To do =>
Write out the listing below exactly, beginning at its first line and ending with the line that contains "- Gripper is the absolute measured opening".

Records provided =>
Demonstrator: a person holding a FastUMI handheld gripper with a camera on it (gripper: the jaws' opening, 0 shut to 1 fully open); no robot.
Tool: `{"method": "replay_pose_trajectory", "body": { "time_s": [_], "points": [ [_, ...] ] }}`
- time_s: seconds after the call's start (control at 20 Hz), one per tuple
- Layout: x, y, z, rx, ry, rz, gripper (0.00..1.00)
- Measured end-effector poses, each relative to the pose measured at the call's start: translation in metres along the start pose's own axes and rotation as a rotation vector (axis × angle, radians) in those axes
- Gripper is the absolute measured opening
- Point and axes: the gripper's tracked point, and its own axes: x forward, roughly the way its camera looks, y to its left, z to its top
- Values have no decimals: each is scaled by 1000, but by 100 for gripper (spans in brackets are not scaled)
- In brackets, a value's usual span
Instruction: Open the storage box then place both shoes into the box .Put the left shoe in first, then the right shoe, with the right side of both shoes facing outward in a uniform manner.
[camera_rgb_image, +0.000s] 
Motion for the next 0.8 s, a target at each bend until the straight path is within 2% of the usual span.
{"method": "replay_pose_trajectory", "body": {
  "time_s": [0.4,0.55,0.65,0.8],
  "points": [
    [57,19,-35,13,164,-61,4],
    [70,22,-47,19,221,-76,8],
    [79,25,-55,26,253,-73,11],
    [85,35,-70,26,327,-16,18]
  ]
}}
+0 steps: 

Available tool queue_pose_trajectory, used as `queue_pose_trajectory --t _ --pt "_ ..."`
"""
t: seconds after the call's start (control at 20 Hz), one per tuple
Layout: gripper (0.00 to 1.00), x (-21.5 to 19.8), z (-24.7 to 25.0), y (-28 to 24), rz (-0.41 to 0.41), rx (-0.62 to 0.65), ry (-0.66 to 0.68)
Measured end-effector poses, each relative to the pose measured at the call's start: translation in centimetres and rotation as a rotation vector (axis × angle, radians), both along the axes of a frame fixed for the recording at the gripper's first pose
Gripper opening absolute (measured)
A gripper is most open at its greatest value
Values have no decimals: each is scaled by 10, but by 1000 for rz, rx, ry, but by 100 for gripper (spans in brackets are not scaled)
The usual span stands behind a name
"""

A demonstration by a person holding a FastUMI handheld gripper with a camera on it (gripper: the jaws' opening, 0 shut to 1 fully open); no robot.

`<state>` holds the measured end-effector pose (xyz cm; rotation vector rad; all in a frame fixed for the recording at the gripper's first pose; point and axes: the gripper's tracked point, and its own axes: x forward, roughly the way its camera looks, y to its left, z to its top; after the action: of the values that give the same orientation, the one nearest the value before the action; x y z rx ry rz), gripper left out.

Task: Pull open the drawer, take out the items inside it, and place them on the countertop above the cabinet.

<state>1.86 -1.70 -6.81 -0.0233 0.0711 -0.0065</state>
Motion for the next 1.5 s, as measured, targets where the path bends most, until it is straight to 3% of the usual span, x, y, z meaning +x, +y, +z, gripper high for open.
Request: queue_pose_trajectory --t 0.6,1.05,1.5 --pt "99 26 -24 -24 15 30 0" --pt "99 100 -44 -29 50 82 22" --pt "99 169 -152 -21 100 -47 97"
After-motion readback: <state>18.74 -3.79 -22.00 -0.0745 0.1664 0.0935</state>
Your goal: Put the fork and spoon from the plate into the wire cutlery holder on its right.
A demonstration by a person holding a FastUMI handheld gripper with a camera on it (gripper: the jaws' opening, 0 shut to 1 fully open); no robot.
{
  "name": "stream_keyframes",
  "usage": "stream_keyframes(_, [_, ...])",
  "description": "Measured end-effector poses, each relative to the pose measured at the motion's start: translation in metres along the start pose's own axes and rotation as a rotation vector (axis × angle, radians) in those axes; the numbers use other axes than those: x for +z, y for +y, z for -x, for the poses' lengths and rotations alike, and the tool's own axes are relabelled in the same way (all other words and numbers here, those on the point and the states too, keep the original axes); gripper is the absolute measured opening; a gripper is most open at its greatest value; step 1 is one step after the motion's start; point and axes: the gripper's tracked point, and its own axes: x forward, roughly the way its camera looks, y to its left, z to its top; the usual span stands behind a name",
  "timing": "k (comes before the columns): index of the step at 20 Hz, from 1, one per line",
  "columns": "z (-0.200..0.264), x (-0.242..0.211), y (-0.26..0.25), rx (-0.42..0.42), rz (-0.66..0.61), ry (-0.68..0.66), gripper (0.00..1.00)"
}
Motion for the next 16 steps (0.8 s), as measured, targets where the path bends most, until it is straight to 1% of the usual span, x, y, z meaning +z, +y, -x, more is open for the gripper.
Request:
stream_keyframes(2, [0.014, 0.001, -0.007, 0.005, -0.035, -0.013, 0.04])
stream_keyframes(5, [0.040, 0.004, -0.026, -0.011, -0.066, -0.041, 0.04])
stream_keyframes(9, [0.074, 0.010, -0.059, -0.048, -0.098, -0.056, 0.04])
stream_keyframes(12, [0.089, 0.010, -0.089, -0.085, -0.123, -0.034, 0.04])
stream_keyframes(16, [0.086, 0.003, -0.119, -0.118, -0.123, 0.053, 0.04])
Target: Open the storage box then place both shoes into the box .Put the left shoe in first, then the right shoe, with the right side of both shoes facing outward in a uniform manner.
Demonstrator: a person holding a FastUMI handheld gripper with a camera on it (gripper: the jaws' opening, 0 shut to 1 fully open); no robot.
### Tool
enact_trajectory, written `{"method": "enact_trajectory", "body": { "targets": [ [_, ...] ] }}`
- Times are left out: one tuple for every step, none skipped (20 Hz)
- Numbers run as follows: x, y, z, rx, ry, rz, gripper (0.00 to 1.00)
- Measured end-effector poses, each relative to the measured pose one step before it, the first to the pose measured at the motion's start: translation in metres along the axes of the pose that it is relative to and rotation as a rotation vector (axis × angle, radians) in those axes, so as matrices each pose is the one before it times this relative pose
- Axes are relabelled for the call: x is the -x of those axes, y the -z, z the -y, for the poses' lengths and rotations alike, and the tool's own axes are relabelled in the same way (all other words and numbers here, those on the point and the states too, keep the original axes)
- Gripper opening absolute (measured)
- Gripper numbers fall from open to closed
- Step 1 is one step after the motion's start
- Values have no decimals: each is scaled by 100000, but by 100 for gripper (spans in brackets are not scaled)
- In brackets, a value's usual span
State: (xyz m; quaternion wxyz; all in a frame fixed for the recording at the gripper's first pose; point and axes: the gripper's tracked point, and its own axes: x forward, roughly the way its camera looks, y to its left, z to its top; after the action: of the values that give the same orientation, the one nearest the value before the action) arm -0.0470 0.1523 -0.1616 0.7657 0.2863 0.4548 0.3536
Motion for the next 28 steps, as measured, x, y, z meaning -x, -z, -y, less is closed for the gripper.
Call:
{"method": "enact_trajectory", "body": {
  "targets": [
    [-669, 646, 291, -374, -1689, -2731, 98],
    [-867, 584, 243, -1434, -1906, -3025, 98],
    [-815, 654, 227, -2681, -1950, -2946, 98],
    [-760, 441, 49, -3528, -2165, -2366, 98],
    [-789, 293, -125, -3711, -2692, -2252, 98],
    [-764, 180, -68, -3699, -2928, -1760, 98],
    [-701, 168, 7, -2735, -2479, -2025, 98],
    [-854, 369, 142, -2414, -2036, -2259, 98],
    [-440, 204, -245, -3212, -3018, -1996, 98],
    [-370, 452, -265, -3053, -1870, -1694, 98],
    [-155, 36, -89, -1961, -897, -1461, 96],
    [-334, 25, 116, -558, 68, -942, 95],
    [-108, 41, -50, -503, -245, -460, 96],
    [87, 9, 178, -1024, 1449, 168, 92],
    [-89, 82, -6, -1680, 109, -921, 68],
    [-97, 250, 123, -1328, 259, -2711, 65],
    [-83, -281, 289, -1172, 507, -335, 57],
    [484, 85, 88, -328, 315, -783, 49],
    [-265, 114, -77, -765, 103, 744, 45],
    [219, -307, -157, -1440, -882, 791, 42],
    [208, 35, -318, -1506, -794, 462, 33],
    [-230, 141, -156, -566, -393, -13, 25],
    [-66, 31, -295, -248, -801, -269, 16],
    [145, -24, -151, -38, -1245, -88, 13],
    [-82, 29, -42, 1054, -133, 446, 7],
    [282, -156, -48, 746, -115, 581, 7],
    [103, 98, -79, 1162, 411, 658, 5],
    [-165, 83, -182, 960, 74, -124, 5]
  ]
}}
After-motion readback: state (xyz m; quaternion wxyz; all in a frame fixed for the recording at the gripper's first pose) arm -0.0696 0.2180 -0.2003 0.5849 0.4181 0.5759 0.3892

Output for this task =>
Demonstrator: a person holding a FastUMI handheld gripper with a camera on it (gripper: the jaws' opening, 0 shut to 1 fully open); no robot.
Tool: `{"method": "replay_pose_trajectory", "body": { "time_s": [_], "points": [ [_, ...] ] }}`
- time_s: seconds after the call's start (control at 20 Hz), one per tuple
- Layout: x, y, z, rx, ry, rz, gripper (0.00..1.00)
- Measured end-effector poses, each relative to the pose measured at the call's start: translation in metres along the start pose's own axes and rotation as a rotation vector (axis × angle, radians) in those axes
- Gripper is the absolute measured opening

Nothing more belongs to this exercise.